__Your goal__. How many of the lines below hold the word "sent"? Answer only with the number.

[Source data]
»»

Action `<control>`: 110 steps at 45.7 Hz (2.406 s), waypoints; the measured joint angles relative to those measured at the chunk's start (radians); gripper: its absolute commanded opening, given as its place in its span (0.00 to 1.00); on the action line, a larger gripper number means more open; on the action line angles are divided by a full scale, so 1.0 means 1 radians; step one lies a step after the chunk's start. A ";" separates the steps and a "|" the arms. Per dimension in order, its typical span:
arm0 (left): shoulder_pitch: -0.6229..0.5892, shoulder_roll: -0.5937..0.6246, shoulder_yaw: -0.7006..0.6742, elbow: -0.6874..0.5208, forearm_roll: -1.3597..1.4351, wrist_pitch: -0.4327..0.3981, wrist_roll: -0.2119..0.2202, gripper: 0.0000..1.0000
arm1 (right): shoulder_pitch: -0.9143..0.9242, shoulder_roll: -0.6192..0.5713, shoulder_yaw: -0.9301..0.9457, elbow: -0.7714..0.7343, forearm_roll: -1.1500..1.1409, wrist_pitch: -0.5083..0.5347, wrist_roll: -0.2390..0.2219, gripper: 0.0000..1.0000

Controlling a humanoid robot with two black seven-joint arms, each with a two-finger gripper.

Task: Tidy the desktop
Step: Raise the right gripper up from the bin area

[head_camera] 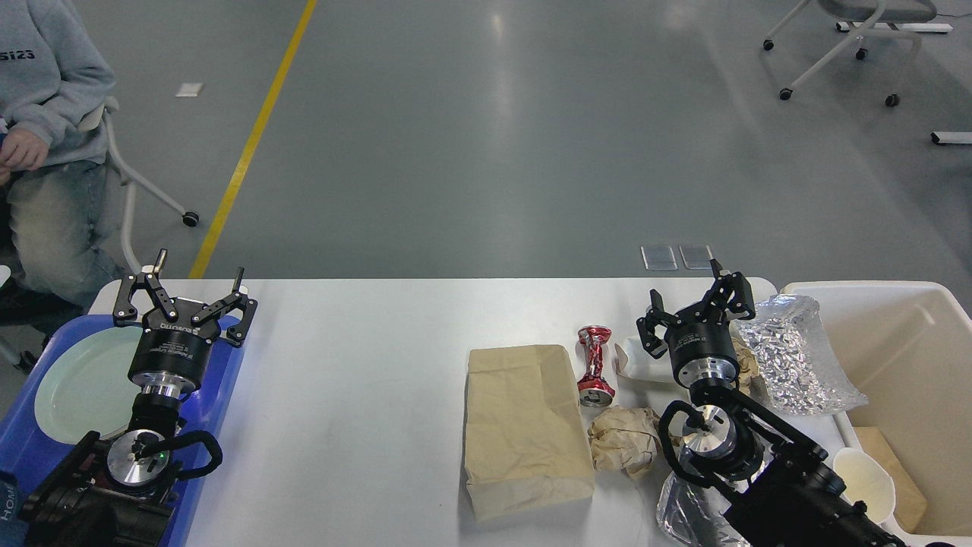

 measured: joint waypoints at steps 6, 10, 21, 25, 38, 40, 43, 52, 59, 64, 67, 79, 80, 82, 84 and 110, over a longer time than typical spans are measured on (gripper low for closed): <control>0.000 0.000 0.000 0.000 0.000 0.000 0.000 0.96 | 0.000 -0.001 0.000 0.001 0.000 0.000 0.000 1.00; 0.000 0.000 0.000 0.000 0.000 0.000 0.000 0.96 | 0.001 -0.015 0.001 0.027 0.001 0.009 0.000 1.00; 0.000 0.000 0.000 0.000 0.000 -0.004 0.000 0.96 | 0.032 -0.173 0.105 0.073 0.016 0.110 -0.002 1.00; 0.000 0.000 0.000 0.000 0.000 -0.004 0.000 0.96 | 0.030 -0.204 0.141 0.065 0.058 0.124 -0.008 1.00; 0.000 -0.001 0.000 -0.001 0.000 -0.006 0.000 0.96 | 0.013 -0.255 0.115 0.042 0.104 0.136 -0.014 1.00; 0.000 -0.001 0.000 -0.001 0.000 -0.006 0.000 0.96 | 0.008 -0.256 0.113 0.041 0.104 0.136 -0.014 1.00; 0.000 -0.001 0.000 -0.001 0.000 -0.006 0.000 0.96 | 0.000 -0.256 0.111 0.040 0.103 0.136 -0.014 1.00; 0.000 0.000 0.000 -0.001 0.000 -0.006 0.000 0.96 | -0.024 -0.259 0.109 0.040 0.103 0.136 -0.013 1.00; 0.000 0.000 0.000 -0.001 0.000 -0.008 0.000 0.96 | -0.050 -0.252 0.108 0.040 0.103 0.135 -0.012 1.00; 0.000 -0.001 0.000 -0.001 0.000 -0.010 0.000 0.96 | -0.065 -0.249 0.108 0.040 0.104 0.135 -0.012 1.00; 0.000 -0.001 0.000 -0.001 -0.001 -0.010 0.000 0.96 | -0.070 -0.249 0.108 0.045 0.104 0.135 -0.011 1.00; 0.000 0.000 0.000 0.000 0.000 -0.010 0.000 0.96 | -0.088 -0.252 0.109 0.047 0.103 0.146 -0.003 1.00; 0.000 0.000 0.000 0.000 0.000 -0.010 0.000 0.96 | -0.092 -0.250 0.109 0.049 0.103 0.150 -0.003 1.00; 0.000 0.000 0.000 0.000 0.000 -0.010 0.000 0.96 | -0.097 -0.247 0.109 0.051 0.103 0.173 -0.003 1.00; 0.000 -0.001 0.000 0.000 0.000 -0.010 0.000 0.96 | -0.100 -0.244 0.109 0.053 0.103 0.266 -0.003 1.00; 0.000 -0.001 0.000 -0.001 0.000 -0.011 0.000 0.96 | 0.190 -0.427 -0.326 0.068 -0.094 0.265 -0.003 1.00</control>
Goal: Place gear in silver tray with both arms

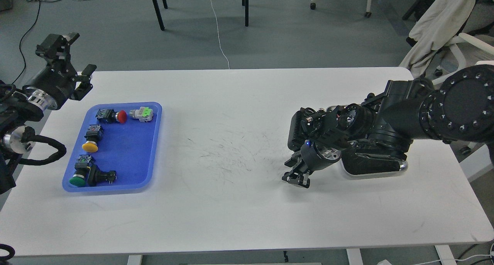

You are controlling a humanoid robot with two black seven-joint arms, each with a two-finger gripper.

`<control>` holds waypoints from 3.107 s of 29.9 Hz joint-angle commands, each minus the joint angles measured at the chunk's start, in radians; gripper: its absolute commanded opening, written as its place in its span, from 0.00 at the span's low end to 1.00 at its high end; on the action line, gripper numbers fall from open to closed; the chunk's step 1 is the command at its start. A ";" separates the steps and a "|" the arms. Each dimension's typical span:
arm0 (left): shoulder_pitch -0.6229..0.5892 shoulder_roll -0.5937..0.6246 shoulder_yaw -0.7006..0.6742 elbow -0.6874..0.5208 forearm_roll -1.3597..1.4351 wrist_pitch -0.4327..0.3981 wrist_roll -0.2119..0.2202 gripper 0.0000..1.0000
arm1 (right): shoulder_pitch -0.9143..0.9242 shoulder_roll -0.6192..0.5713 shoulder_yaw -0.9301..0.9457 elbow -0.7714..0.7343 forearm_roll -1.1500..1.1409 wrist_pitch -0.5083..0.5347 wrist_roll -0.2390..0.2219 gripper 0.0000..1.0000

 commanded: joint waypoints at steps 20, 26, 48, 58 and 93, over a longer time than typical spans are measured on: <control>0.003 0.000 0.002 0.001 0.002 0.000 0.000 0.99 | -0.015 0.000 0.001 -0.010 0.001 0.001 0.000 0.09; 0.003 0.002 0.002 0.001 0.002 0.000 0.000 0.99 | -0.005 0.000 0.004 -0.048 0.004 0.001 0.000 0.04; 0.010 0.003 0.003 0.001 0.000 0.000 0.000 0.99 | 0.041 -0.409 0.102 -0.085 0.064 0.012 0.000 0.02; 0.010 0.005 0.003 0.001 0.000 0.000 0.000 0.99 | -0.097 -0.492 0.102 -0.090 0.057 0.001 0.000 0.02; 0.017 0.008 0.003 0.001 0.003 0.000 0.000 0.99 | -0.160 -0.554 0.336 -0.116 0.145 0.012 0.000 0.90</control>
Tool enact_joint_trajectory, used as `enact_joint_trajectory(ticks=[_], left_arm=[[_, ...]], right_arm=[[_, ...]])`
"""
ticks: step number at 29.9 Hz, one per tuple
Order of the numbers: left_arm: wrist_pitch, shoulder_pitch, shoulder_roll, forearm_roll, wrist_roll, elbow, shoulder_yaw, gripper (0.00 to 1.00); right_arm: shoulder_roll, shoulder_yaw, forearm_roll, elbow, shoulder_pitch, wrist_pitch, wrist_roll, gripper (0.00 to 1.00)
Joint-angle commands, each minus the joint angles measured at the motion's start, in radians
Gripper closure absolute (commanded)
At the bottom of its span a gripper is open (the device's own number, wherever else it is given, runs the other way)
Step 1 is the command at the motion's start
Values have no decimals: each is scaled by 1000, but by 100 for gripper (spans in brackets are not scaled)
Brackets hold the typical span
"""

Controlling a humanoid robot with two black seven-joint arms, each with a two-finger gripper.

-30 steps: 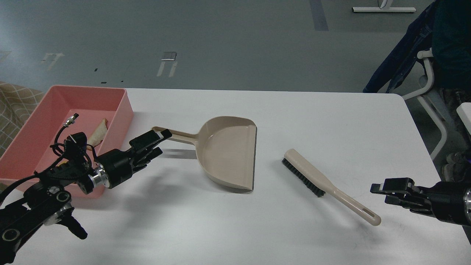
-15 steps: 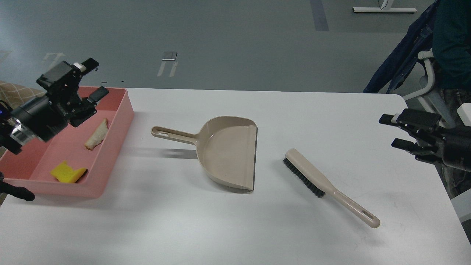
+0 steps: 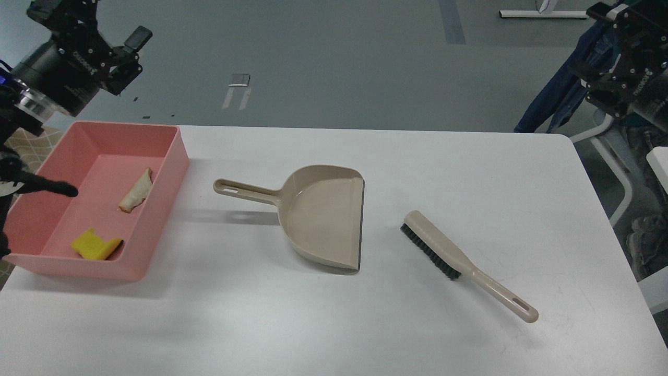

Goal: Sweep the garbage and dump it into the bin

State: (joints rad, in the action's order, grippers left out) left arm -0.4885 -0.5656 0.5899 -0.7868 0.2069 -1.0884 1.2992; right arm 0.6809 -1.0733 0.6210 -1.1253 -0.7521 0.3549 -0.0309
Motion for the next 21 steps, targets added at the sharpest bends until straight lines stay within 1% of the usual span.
enact_joint_trajectory(ticks=[1,3,4,5,7,8,9,11,12,14,15,19,21], left_arm=[[10,-118,-80,0,-1,131,-44,3],[16,-155,-110,0,0,172,-61,3],[25,-189,-140,0,3,215,-78,3],[30,-204,-156,0,6,235,-86,3],[42,-262,-212,-2,14,318,-124,3],[44,-278,-228,-2,16,340,-135,3],[45,-302,-257,0,26,375,-158,3],[45,-322,-281,0,49,410,-178,3],[45,-335,-301,0,74,436,-196,3],[44,-344,-320,1,97,455,-215,3],[41,-344,-334,4,100,456,-216,3],[31,-342,-364,72,100,458,-218,3],[30,-341,-372,174,100,458,-221,3]], right_arm=[[-108,-4,0,233,-146,-5,-35,4],[-145,-4,3,317,-193,-5,-44,4],[-179,-4,3,397,-231,-7,-56,4],[-195,-4,3,435,-249,-7,-69,4],[-240,-4,2,560,-302,-7,-128,3],[-253,-4,0,582,-309,-7,-147,3],[-273,-5,0,619,-317,-8,-180,3],[-293,-7,-3,642,-317,-11,-213,3],[-307,-13,-6,648,-317,-17,-240,3],[-330,-45,-10,648,-310,-19,-262,3],[-348,-86,-24,648,-300,-19,-267,3],[-389,-175,-107,639,-244,-8,-267,3],[-406,-194,-136,633,-224,-4,-270,3]])
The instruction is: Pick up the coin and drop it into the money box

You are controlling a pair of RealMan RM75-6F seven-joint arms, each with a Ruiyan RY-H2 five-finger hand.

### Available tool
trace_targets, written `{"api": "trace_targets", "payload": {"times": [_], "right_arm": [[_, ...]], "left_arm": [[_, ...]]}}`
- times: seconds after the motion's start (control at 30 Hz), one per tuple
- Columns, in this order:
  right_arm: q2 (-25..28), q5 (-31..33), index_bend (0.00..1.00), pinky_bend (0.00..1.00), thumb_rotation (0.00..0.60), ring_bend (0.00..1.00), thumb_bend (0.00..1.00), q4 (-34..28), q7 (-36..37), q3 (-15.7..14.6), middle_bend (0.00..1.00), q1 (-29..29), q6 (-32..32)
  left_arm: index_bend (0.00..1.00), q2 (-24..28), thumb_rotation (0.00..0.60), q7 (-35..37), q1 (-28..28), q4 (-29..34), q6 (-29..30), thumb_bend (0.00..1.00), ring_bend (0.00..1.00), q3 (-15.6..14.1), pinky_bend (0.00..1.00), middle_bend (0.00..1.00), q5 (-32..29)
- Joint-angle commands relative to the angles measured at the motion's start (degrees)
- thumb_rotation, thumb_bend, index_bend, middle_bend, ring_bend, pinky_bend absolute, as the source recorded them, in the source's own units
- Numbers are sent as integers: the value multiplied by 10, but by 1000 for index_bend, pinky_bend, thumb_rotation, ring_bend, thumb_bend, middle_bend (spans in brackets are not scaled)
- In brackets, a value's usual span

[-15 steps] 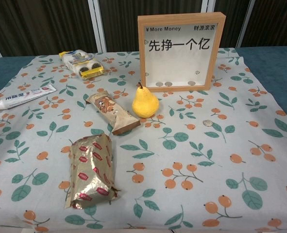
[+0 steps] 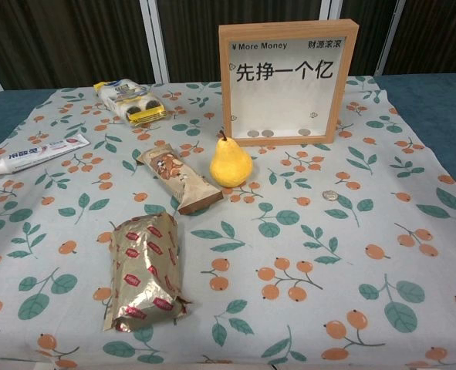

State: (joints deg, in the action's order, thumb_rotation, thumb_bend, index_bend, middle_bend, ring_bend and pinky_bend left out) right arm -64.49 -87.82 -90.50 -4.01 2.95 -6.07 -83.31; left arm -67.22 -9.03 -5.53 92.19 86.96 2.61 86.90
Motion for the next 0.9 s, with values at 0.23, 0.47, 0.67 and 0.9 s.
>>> {"api": "trace_targets", "payload": {"times": [0.23, 0.47, 0.67, 0.9], "right_arm": [[-9, -25, 0, 0, 600, 0, 365, -45, -85, 18, 0, -68, 68], [-63, 27, 0, 0, 600, 0, 365, -50, -193, 49, 0, -145, 170], [-140, 73, 23, 0, 600, 0, 357, -8, -247, 56, 0, -184, 213], [-209, 100, 194, 0, 600, 0, 354, 53, -272, 49, 0, -209, 232]], "left_arm": [[0, -4, 600, 2, 0, -3, -4, 397, 0, -3, 0, 0, -1], [0, -15, 600, 7, 2, -15, -2, 397, 0, -6, 0, 0, 3], [0, -12, 600, 11, 2, -17, -3, 397, 0, -5, 0, 0, 2], [0, -14, 600, 19, 0, -26, -9, 398, 0, -4, 0, 0, -2]]}}
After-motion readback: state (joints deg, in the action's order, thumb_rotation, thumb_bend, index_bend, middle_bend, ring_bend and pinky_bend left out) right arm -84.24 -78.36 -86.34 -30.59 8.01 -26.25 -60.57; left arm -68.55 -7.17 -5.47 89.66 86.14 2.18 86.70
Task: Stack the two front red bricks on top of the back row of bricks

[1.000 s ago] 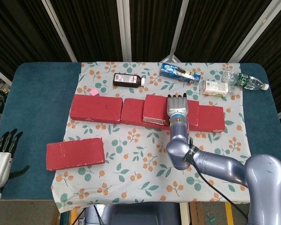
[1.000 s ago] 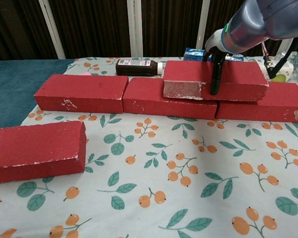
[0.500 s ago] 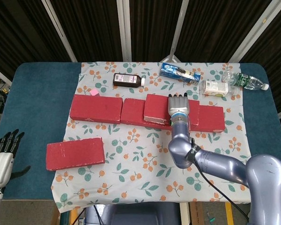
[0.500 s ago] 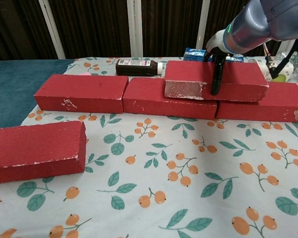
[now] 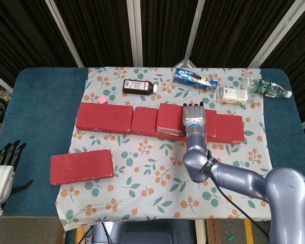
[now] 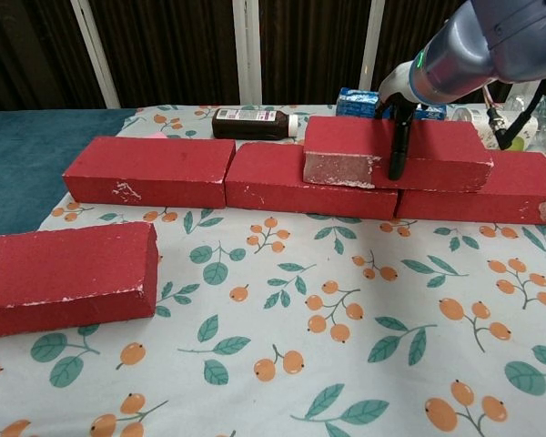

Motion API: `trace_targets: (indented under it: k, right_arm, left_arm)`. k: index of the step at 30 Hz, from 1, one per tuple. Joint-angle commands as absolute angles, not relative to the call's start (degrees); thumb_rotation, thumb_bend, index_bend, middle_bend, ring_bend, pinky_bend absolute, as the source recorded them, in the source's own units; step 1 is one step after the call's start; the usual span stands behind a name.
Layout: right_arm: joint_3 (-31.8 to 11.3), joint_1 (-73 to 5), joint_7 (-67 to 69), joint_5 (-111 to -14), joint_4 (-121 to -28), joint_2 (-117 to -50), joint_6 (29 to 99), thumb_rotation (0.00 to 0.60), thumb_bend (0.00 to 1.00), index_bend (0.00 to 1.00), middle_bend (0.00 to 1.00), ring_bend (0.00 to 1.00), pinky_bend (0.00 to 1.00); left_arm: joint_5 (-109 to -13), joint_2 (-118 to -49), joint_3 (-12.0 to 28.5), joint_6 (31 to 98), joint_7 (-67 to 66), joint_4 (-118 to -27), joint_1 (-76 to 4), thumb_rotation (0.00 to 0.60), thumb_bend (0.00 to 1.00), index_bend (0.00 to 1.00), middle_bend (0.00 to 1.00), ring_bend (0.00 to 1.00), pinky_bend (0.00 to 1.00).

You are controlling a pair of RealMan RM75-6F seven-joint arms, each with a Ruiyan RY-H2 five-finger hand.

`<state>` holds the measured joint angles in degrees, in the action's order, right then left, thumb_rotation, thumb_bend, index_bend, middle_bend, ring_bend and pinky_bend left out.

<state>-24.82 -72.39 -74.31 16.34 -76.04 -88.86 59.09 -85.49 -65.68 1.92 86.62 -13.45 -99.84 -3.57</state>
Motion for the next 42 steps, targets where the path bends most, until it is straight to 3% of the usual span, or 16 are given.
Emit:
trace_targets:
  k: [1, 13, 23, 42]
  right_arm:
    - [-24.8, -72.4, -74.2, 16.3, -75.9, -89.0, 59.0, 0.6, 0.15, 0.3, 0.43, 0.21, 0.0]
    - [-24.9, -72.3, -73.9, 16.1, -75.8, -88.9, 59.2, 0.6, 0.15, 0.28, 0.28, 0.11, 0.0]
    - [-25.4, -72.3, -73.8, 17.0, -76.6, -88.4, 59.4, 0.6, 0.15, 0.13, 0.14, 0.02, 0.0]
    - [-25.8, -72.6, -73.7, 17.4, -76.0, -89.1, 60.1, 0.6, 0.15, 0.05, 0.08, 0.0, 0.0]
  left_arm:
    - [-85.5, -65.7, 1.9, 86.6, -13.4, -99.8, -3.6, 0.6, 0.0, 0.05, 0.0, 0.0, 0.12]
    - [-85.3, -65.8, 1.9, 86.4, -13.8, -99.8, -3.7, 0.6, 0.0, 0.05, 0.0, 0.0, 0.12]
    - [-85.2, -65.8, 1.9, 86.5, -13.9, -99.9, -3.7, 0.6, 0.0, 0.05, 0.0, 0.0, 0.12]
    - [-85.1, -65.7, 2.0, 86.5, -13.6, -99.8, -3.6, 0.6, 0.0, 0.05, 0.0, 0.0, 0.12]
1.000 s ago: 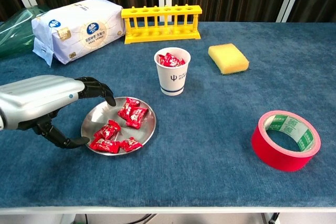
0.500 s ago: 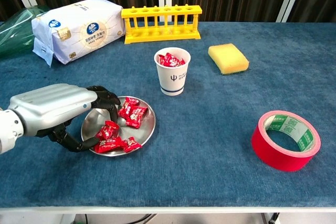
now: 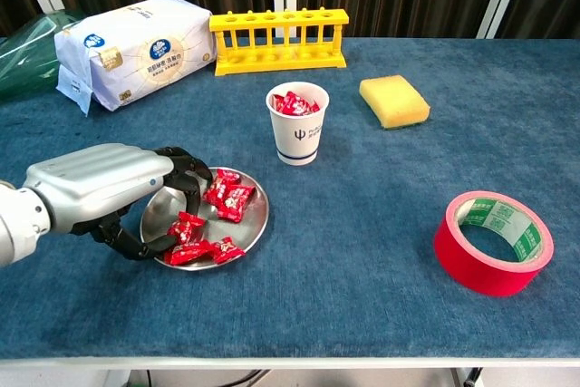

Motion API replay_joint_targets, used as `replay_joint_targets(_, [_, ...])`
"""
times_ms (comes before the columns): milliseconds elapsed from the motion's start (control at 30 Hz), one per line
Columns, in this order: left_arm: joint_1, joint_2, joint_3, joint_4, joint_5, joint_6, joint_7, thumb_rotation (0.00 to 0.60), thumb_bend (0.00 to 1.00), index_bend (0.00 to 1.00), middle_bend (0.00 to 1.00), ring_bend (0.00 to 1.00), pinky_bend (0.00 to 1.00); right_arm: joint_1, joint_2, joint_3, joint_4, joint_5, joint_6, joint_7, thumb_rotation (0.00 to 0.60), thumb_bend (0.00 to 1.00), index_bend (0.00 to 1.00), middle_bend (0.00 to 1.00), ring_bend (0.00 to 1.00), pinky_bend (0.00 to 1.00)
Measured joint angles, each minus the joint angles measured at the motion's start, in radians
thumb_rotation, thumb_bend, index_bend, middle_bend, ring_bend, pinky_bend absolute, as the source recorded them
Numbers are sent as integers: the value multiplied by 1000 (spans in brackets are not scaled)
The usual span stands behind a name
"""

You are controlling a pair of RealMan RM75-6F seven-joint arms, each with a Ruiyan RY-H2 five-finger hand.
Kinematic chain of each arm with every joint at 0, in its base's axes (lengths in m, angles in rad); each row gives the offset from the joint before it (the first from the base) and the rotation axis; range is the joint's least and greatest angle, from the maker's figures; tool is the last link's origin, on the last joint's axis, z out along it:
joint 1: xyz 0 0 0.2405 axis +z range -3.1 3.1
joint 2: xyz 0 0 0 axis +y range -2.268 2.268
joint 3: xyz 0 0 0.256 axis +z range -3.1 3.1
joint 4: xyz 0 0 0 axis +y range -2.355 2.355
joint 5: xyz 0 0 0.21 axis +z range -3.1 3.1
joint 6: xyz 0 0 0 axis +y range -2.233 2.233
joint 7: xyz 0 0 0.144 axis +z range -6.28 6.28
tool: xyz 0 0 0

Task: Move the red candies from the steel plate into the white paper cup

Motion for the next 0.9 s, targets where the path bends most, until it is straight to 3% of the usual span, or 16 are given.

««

__Task response__. 2